Playing for a private sporting club can cost anywhere from $1,000 to $10,000 annually once league registration and fees are factored in. This commodified "pay-to-play" structure prevents many talented players from low-income families from accessing the training and resources they need to advance as players, the researchers said.

Low-income families at disadvantage in children's sports

Suggs and Etienne found that barriers to entry also exist beyond finances.

Time is money, and families with working parents often can't carve out entire weekends to travel 100 or more miles away to tournaments. Athletes from lower-income families may not have reliable transportation to practices and games. Tryouts posted only in English unintentionally exclude non-English speaking players.

Some clubs award scholarships for talented players from underserved communities, but these isolated efforts only go so far in addressing broader infrastructural issues, the researchers said.

Collaboration between teams could help young players succeed

There may be options for young players across the country, but it starts with overcoming the competitive instincts baked into the American sports market, Suggs said.

Programs are inherently wired to battle against each other - for players, resources and wins on the pitch - but seizing opportunities to collaborate could mitigate some of these challenges.

Better access to collaborative scholarships to address existing barriers could be a start.

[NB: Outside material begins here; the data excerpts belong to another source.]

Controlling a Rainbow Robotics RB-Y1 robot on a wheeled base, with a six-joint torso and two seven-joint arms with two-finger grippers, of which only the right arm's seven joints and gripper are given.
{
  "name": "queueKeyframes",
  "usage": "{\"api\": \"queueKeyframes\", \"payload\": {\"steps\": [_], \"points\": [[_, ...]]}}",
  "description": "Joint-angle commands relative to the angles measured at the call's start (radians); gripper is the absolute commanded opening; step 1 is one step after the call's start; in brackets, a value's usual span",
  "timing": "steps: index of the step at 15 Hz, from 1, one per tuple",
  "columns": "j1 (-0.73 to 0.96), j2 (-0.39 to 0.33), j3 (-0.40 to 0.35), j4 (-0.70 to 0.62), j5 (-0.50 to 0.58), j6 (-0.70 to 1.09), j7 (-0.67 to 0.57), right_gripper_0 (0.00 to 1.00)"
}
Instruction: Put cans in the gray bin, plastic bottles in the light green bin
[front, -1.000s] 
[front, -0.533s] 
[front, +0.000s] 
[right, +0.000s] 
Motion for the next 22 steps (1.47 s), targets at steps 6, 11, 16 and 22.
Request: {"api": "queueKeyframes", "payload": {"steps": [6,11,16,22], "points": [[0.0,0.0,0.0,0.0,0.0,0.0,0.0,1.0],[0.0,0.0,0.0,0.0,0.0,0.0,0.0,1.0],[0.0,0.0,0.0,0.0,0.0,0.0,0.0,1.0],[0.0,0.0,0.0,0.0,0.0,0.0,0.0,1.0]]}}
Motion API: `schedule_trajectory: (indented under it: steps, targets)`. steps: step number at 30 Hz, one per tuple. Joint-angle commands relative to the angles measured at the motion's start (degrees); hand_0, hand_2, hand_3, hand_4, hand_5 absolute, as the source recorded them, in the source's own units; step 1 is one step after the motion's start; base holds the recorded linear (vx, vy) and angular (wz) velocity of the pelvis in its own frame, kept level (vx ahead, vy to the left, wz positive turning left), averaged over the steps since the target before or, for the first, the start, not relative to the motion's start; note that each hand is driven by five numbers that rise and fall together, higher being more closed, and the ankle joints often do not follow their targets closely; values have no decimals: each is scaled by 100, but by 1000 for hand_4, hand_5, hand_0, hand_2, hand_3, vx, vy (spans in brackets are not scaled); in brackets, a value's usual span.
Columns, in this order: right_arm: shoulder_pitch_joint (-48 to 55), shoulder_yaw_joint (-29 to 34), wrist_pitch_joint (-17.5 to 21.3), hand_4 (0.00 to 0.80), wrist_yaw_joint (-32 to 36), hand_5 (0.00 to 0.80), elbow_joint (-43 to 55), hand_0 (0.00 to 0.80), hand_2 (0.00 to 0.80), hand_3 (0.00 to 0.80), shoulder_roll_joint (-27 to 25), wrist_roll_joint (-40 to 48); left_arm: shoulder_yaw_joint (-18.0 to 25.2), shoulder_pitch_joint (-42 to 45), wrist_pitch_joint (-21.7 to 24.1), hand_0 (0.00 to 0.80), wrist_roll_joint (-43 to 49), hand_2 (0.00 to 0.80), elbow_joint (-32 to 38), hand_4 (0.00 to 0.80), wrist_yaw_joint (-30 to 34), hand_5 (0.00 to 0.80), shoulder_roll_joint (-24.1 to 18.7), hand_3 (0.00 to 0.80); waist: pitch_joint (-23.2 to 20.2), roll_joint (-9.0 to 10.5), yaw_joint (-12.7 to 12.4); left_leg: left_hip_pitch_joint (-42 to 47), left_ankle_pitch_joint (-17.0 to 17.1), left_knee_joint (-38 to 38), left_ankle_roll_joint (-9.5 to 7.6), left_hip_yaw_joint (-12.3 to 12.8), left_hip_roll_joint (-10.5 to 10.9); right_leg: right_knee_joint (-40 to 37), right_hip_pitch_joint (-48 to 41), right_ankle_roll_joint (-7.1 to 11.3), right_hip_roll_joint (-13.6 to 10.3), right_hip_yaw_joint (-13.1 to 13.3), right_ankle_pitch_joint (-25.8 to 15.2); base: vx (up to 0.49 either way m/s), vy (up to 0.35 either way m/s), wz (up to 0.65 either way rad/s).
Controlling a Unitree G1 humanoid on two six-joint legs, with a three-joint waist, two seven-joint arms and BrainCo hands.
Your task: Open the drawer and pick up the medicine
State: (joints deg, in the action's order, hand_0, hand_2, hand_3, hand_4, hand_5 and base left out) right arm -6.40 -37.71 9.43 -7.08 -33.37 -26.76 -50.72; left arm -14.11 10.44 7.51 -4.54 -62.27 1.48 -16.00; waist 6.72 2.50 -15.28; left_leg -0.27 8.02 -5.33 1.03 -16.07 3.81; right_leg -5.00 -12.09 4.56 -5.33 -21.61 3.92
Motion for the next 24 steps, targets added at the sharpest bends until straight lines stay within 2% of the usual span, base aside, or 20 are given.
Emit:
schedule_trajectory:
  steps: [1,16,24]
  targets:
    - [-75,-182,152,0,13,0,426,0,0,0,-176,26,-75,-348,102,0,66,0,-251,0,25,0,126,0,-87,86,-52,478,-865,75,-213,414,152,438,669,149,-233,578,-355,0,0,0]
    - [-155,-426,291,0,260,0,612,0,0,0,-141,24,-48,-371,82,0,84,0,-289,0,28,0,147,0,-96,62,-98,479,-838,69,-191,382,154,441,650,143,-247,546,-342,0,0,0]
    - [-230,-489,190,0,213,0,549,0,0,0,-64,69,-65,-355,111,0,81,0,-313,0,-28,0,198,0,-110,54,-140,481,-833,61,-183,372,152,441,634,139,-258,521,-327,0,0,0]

"If we can find ways to come together and establish a pathway that we're all decided on," Etienne said, "that might be a way to have more success and let more people be involved in the game."

Etienne presented this research at UGA's Center for Undergraduate Research Opportunities Symposium before the article's publication.

The study was published in the Journal of Policy History and is part of a broader research project on soccer in Georgia. Suggs plans to include the work in a book tentatively titled "Georgia and the Beautiful Game," under contract with the University of Georgia Press.